Neresinden tutulsa sapır sapır dökülen TRT’nin “Payitaht” dizisinde gûya şeyhülislam efendi, Sultan Abdulhamid için “Yeryüzünde Allahın halifesi...” hitabında bulunuyor.

Osmanlı sultanları kendileri için böyle bir tanımlama yapmış olabilirler mi? Daha doğrusu “halife”ler “Allahın halifesi” midir?

Bu Abdülhamid’i yüceltmek için uydurulan salakça bir sözden başka bir şey değil!

Vakıa Osmanlı sultanları “zıllullah-ı fi’l-arzeyn” olarak anılırlar. Bunu “Allahın yeryüzündeki gölgesi” olarak çevirebiliriz. Şimdi hamakatperdazane yorumlar yapılabilir, bu ifadenin arkaplanını söyleyelim.

Peygamber efendimize isnad edilen bir söz var: “Hükümdar, yeryüzünde Allahın gölgesi gibidir, zulme uğrayanlar onlara sığınır. Hükümdar eğer adaletle hükmederse, Allah katında mükafatını alır, zulmederse de vebali onundur.”

Bu söz kendini adalet üzere gören sultanların ““zıllullahıfi’l-arzeyn” sıfatını benimsemelerine yol açmıştır. Nitekim Kanunî Sultan Süleyman da fermanlarında bu unvanı kullanmıştır. Fakat hiçbir halife, tabiî Osmanlı hükümdarları dahil, kendilerine Allahın yeryüzündeki halifesi olarak görmemişlerdir. Bu gûya “tarihî” dizide öylesine ahmakça sahneler var ki, birisi de bu. Güya Osmanlı şeyhülislamı padişah için böyle bir tanımlama yapıyor! Hem de bunu eski tabirle cazgır edasıyla, şimdiki söyleyişle sunucu gibi yapıyor!

Osmanlı şeyhülislâmı kim olursa olsun, bin türlü merhaleden geçtikten sonra bu makama ulaşır. Dinî ilimlerde tartışılmaz otoritedir. Kelâmın hükmünü bilir, sözü yerli yerinde kullanmayı önemser. İçlerinden bir hayli büyük şair çıkmıştır. Dolayısıyla bu dinî kavrayışı rencide eden ifadeyi asla kullanmazlar.

Peki Abdülhamid Allahın yeryüzündeki halifesi olabilir mi? Allah insanları yeryüzünde halifesi olarak yaratmıştır. Kur’an-ı Kerim’de bu mealde âyetler mevcuttur. Yaratılmışların en şereflisi olan insan Allahın yeryüzündeki halifesidir.

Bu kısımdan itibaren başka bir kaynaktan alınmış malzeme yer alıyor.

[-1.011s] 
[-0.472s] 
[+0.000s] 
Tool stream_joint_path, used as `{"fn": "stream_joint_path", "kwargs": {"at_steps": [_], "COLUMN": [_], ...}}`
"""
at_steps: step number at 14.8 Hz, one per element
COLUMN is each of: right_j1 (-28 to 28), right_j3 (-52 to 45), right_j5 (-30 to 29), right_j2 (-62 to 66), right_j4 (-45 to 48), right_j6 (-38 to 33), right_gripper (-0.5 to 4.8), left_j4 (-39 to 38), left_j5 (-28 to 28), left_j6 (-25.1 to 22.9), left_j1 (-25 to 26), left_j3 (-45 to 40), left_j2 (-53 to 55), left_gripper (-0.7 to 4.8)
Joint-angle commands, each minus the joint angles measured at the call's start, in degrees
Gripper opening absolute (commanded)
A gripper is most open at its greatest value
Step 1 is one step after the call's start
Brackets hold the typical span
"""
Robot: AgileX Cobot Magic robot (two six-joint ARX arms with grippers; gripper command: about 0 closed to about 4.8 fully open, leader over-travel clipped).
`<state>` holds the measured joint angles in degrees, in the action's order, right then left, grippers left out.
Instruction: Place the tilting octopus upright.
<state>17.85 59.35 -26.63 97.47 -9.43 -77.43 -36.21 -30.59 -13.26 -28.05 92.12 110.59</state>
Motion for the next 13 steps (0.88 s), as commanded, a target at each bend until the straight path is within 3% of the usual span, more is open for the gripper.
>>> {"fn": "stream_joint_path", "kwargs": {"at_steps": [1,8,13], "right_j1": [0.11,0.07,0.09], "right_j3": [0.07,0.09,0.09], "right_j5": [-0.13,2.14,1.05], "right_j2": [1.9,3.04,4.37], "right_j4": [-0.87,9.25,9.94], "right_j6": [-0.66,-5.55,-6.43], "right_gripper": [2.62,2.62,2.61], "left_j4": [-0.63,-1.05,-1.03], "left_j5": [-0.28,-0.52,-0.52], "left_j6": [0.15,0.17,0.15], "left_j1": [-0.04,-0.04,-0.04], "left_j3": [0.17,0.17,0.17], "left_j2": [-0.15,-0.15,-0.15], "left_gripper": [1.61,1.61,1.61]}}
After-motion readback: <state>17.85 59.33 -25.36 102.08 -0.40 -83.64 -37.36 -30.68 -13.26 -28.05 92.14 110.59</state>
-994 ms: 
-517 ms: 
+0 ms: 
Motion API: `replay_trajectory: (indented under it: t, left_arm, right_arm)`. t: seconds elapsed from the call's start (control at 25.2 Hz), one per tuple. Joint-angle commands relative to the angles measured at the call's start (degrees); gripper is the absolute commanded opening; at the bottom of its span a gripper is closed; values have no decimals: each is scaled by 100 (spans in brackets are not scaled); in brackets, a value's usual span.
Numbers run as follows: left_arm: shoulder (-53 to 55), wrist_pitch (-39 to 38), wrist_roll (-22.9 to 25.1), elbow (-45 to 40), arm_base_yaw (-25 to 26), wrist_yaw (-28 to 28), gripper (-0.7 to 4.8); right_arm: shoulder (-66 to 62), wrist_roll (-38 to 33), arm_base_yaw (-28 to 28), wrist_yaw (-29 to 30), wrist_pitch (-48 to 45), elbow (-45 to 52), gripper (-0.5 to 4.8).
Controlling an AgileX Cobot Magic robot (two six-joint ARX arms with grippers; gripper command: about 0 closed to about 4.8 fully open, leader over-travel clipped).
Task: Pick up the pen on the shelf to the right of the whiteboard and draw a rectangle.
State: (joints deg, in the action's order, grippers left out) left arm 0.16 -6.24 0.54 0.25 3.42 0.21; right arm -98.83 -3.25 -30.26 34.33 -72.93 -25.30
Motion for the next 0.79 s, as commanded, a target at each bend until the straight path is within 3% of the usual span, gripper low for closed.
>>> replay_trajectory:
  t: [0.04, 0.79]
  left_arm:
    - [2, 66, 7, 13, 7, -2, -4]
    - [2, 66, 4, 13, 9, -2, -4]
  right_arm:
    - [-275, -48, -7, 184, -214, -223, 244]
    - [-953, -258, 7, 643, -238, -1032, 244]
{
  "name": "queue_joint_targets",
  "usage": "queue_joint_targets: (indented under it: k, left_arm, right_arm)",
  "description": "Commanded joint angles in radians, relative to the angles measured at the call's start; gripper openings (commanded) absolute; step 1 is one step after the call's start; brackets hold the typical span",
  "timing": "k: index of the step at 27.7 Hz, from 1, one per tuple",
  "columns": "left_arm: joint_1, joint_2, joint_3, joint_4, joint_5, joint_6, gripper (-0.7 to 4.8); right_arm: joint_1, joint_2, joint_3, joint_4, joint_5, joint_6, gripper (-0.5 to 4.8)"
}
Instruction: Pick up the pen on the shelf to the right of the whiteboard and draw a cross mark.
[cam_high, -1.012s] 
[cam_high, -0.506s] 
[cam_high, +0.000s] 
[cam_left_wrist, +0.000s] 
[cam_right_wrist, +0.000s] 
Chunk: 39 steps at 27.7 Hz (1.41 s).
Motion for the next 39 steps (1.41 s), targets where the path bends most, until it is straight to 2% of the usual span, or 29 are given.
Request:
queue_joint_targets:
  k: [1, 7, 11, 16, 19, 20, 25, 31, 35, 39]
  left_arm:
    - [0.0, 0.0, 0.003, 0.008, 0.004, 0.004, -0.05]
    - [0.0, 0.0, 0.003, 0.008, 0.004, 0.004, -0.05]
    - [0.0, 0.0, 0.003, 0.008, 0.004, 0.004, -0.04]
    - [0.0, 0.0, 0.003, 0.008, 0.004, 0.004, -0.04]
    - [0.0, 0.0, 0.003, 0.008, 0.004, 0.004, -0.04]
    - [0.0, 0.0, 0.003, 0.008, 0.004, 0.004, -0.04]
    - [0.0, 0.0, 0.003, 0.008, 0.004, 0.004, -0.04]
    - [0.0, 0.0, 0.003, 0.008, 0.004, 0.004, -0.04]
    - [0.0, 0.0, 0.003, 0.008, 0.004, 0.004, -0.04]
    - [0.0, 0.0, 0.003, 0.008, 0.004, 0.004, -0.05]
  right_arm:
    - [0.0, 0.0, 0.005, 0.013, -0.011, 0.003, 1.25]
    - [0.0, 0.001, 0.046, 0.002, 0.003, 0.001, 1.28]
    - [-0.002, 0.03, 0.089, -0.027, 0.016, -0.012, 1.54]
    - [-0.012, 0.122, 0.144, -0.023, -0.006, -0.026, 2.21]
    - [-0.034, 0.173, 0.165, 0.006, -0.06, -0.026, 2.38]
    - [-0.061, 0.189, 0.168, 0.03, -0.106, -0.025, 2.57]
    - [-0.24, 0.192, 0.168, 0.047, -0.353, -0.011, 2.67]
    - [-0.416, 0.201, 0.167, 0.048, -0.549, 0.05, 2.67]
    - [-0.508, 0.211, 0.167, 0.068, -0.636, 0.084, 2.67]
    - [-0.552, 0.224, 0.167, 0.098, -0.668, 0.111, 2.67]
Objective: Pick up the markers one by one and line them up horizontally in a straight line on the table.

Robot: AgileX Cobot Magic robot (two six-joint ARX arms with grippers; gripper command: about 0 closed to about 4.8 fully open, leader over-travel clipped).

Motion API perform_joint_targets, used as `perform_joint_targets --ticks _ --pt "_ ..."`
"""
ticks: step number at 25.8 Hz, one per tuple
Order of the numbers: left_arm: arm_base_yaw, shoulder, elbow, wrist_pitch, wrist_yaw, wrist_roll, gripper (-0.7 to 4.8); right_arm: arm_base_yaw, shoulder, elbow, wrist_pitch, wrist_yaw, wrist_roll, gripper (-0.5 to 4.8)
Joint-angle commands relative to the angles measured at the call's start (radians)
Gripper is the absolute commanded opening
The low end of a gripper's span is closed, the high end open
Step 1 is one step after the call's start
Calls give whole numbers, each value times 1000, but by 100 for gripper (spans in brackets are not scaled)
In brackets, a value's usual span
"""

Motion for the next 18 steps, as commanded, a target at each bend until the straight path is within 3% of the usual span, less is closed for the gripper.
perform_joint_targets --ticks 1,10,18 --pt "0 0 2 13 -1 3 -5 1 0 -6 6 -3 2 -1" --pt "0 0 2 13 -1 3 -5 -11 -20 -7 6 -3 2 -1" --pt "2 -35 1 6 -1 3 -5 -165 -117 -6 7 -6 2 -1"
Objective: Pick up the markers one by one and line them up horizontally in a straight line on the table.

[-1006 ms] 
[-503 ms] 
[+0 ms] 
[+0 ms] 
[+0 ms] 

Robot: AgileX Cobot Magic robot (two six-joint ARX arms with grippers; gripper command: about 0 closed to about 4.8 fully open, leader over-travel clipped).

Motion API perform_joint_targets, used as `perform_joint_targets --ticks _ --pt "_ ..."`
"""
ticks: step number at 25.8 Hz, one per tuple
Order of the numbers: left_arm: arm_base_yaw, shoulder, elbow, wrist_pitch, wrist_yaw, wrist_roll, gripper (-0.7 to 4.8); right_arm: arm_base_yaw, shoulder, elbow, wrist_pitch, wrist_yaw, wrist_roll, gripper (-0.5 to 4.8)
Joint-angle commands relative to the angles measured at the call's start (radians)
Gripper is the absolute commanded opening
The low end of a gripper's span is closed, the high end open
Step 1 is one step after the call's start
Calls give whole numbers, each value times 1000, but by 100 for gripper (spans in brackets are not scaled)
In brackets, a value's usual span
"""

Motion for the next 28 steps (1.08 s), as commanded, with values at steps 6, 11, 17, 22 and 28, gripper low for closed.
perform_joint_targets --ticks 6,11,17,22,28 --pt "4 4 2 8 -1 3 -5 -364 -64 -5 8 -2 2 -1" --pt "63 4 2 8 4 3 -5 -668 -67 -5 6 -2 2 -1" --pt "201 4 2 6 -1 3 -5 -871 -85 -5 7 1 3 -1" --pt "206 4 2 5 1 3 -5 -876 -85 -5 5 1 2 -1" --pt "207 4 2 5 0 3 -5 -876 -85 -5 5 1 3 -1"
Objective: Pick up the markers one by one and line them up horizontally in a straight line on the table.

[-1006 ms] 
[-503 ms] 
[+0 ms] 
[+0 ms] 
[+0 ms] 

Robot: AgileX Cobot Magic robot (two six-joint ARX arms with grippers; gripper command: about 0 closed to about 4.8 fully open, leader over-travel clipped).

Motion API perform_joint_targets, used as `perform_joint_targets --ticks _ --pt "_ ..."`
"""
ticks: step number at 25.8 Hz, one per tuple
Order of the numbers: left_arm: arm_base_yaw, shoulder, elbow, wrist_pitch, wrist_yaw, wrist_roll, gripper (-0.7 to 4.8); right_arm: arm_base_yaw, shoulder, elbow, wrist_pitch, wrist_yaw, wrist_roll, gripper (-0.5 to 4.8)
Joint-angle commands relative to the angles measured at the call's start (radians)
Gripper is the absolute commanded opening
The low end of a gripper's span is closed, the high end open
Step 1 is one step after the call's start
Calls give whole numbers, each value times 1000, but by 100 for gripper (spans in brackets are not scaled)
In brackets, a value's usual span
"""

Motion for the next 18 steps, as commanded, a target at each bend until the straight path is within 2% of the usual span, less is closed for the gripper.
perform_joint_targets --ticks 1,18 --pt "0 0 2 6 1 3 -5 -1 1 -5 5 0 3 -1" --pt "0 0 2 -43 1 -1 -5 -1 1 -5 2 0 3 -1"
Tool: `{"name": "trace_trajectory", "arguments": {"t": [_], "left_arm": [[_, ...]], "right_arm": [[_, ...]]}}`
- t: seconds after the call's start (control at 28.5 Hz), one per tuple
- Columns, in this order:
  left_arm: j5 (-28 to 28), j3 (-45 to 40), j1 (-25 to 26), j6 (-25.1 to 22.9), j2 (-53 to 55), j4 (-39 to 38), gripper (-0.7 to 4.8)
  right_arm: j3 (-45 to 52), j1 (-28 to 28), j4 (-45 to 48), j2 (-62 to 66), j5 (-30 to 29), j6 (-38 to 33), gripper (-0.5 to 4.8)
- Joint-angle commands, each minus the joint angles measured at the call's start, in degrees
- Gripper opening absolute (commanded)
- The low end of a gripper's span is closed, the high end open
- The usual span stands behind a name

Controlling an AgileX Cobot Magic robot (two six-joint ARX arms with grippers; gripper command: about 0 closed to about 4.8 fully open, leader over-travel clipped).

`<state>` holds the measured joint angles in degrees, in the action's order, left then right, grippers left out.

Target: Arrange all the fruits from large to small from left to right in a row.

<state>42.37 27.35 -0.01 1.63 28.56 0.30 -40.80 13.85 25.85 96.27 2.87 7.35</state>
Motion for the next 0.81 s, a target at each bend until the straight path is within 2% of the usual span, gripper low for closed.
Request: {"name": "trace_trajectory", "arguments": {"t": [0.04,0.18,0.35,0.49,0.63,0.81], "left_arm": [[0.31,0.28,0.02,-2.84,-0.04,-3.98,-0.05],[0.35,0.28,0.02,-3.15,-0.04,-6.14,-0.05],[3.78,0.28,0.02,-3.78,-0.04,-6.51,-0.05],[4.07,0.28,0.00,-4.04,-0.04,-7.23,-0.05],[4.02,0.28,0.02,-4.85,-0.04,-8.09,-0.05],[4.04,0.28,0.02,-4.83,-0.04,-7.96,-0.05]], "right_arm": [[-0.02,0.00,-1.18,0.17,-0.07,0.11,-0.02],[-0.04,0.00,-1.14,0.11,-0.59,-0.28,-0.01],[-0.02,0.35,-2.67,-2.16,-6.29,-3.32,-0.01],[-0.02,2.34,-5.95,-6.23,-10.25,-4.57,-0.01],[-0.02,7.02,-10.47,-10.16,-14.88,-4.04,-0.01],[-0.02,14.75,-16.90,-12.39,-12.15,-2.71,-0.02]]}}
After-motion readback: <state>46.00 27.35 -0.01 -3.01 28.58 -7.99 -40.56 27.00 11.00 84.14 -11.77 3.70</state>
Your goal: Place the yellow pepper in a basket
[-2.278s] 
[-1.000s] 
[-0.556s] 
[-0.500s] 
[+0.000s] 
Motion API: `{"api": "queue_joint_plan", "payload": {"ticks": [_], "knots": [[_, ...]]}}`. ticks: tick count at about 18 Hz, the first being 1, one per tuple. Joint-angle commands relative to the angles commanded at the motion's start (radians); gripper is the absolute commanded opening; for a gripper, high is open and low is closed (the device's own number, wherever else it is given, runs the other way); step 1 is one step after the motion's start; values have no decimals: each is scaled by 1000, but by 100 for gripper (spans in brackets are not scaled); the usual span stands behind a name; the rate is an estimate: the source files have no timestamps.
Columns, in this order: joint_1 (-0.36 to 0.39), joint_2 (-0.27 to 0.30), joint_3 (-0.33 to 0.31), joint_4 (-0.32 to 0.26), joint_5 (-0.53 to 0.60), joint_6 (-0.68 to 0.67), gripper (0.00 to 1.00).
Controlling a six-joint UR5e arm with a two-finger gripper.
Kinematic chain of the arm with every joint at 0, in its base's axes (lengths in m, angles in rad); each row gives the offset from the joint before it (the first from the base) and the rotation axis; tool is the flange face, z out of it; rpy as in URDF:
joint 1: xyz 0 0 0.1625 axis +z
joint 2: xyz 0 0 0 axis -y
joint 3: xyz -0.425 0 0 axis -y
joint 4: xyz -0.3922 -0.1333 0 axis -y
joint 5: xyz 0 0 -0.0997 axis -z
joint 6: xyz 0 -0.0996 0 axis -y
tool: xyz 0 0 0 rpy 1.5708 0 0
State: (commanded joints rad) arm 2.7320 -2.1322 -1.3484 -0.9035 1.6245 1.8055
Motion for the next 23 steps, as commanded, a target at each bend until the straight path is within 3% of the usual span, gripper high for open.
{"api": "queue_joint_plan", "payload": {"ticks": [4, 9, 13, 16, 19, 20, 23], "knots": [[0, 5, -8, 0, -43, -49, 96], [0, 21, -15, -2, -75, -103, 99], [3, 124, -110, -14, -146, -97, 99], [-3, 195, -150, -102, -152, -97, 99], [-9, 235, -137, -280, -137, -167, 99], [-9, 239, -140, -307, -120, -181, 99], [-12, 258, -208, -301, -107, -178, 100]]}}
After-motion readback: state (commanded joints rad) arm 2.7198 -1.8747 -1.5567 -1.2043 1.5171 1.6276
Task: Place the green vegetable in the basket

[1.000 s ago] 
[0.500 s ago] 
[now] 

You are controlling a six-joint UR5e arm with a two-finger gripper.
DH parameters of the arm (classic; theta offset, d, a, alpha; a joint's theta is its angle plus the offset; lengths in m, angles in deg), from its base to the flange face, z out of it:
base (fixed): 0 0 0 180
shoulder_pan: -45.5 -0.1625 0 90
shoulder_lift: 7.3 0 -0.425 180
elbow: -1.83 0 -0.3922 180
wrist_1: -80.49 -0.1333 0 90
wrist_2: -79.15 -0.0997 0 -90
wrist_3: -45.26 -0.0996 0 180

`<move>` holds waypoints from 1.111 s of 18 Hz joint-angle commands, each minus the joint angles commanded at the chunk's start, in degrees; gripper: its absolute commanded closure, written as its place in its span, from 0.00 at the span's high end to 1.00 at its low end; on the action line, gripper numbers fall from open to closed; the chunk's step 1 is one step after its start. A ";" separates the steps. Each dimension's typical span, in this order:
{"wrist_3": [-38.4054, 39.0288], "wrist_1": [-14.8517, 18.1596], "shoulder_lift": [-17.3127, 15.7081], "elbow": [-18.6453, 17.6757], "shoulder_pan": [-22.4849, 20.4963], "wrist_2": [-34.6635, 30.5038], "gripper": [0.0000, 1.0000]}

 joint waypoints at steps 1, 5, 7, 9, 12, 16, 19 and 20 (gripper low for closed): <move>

Hoşca bak zâtına kim zübde-i âlemsin sen
Merdüm-i dideyi ekvan olan âdemsin sen

Galip Dede şöyle söylüyor: Kendine iyi bak, sen âlemin özüsün, yaradılışın göz bebeği olan insansın!

İnsanlar yeryüzünde Allahın halifesidir, bu anlamda Abdülhamid de Allahın halifesidir! Fakat burada kastedilenin farklı olduğu ortadadır.

“Halife” ne demektir? Önce bunu bilmek gerekiyor. İlk anlam, “birinin yerine geçen, vekil, halef.” Bu anlamda her mevki sahibi kendinden öncekinin halifesidir. Tarikatlarda şeyhin el verdiği ve kendisinden sonra şeyh olmaya layık bulduğu kişiye de “halife” denilir. Bâb-ı Âli kaleminde çalışan kâtipler de “halife” olarak anılır. (Kâtip Çelebi’ye “Hacı Halife” denmesi bundandır). Aynı zamanda “kalfa, usta yardımcısı” demektir.

Kelimenin bizi burada asıl ilgilendiren mânası şudur: “Hz. Peygamberin halefi, vekili ve müslümanların başı; emirü'l-müminin, İslâm devlet reisi, imam.”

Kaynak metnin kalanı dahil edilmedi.